Experimental procedure
Materials
Methyl methacrylate (MMA) monomer, 2-ethoxyethanol and toluene were purified by distillation under vacuum and stored under nitrogen. Azobisisobutyronitrile was recrystallized from ethanol at 35 °C. 1,3-Bis(4-methoxyphenyl)-1,3-propanedione was purchased from Tokyo Chemical Industry (Tokyo, Japan), and used without further purification. ZrO2-NC aqueous sol, which contained 10.0 wt% ZrO2 with acetate anion (pH=1.7), was obtained from Sumitomo Osaka Cement (Tokyo, Japan).
Measurements
The 1H-nuclear magnetic resonance (NMR) and 13C-NMR spectra were recorded on a JEOL JNM-EX400 instrument (JEOL, Tokyo, Japan) at 400 and 100 MHz at room temperature.
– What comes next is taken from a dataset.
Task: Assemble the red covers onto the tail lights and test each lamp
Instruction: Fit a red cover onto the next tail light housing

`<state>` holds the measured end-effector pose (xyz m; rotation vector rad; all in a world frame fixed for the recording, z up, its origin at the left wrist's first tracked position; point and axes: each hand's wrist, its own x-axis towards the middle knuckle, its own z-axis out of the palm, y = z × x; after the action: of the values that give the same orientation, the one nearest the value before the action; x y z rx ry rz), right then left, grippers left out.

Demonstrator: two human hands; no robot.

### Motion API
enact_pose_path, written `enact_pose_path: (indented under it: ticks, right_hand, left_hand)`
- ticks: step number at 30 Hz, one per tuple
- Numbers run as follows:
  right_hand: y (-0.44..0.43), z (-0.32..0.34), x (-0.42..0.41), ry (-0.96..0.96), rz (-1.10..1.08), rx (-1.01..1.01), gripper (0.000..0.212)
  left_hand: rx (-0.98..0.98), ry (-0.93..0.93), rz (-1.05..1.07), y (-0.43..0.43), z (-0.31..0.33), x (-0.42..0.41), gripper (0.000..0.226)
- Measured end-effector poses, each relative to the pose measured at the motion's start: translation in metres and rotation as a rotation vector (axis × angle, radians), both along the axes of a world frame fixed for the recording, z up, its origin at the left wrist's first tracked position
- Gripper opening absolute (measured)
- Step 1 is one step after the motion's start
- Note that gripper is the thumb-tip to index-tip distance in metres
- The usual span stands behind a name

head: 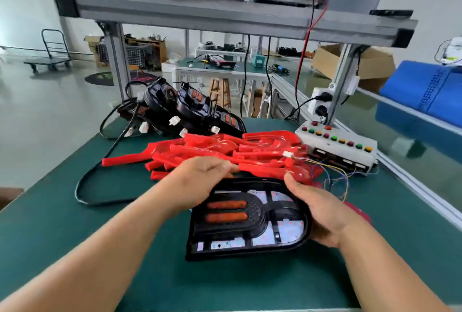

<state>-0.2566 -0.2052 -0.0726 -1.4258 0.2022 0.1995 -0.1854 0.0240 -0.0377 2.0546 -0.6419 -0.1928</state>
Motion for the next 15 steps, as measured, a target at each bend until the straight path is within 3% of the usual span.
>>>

CDCl3 with 0.05 vol% tetramemthylsilane was used in liquid NMR. The number-average-molecular weight (Mn) and the molecular weight distribution (the ratio of weight-average-molecular weight to number-average molecular weight (Mw/Mn)) values of all of the polymers were estimated by size-exclusion chromatography with a TOSOH G3000HXI system (Tosoh, Tokyo, Japan) equipped with three consecutive polystyrene gel columns (TOSOH gels: α-4000, α-3000 and α-2500) and an ultraviolet (UV) detector at 40 °C. The system was operated at a flow rate of 1.0 ml min−1, with tetrahydrofuran as an eluent. Polystyrene standards were used for calibration. Fourier transform infrared spectra were obtained using a SHIMADZU IR Prestage-21 (Shimadzu, Kyoto, Japan) using a KBr pellet as a standard. Scanning electron microscopy measurements were conducted using a JEOL JSM-5600B system. Ultraviolet-visible absorption spectra were measured with a SHIMADZU UV-3600 spectrophotometer at room temperature. Photoluminescence spectra were recorded on a HORIBA JOBIN YVON FluoroMax-4 spectrofluorometer (Horiba, Kyoto, Japan) at room temperature. Ultraviolet irradiation was generated by a 400 W high-pressure mercury lamp with emission wavelengths longer than 310 nm through a Pyrex cooler (Sogo Laboratory Glass Works, Kyoto, Japan). The reaction was performed at room temperature. The size of the ZrO2-NC dispersed in the composite sol was determined by dynamic light scattering using an FPAR-1000 from Otsuka Electronics (Osaka, Japan).
Procedures
Synthesis of 2-propenoic acid, 2-methyl-,2-[4-[3-(4-methoxyphenyl)-1,3-dioxopropyl]-phenoxy]ethyl ester
2-Propenoic acid, 2-methyl-,2-[4-[3-(4-methoxyphenyl)-1,3-dioxopropyl]phenoxy]ethyl ester (MDBM-MA) was prepared by a method reported previously14 with slight modifications.15 The NMR spectra of MDBM-MA have yet to be published. 1H-NMR (CDCl3, δ, p.p.m.): 17.10 (s, 1H, enol OH), 7.98 (d, 4H, 2′,6′-ArH, 2″,6″-ArH), 6.97 (d, 4H 3′,5′-ArH, 3″,5″-ArH), 6.73 (s, 1H, COCHCO), 6.15 (s, 1H, vinyl) 5.61 (s, 1H, vinyl), 4.53 (m, 2H, Ar-O-CH2), 4.30 (m, 2H, COO-CH2), 3.89 (s, 3H, O-CH3), 1.96 (s, 3H, CH3). 13C-NMR (CDCl3, δ, p.p.m.): 184.7, 184.4, 167.3, 163.0, 161.9, 135.9, 129.1, 128.6, 128.1, 126.2, 114.5, 113.9, 91.5, 66.1, 62.8, 55.5, 18.3.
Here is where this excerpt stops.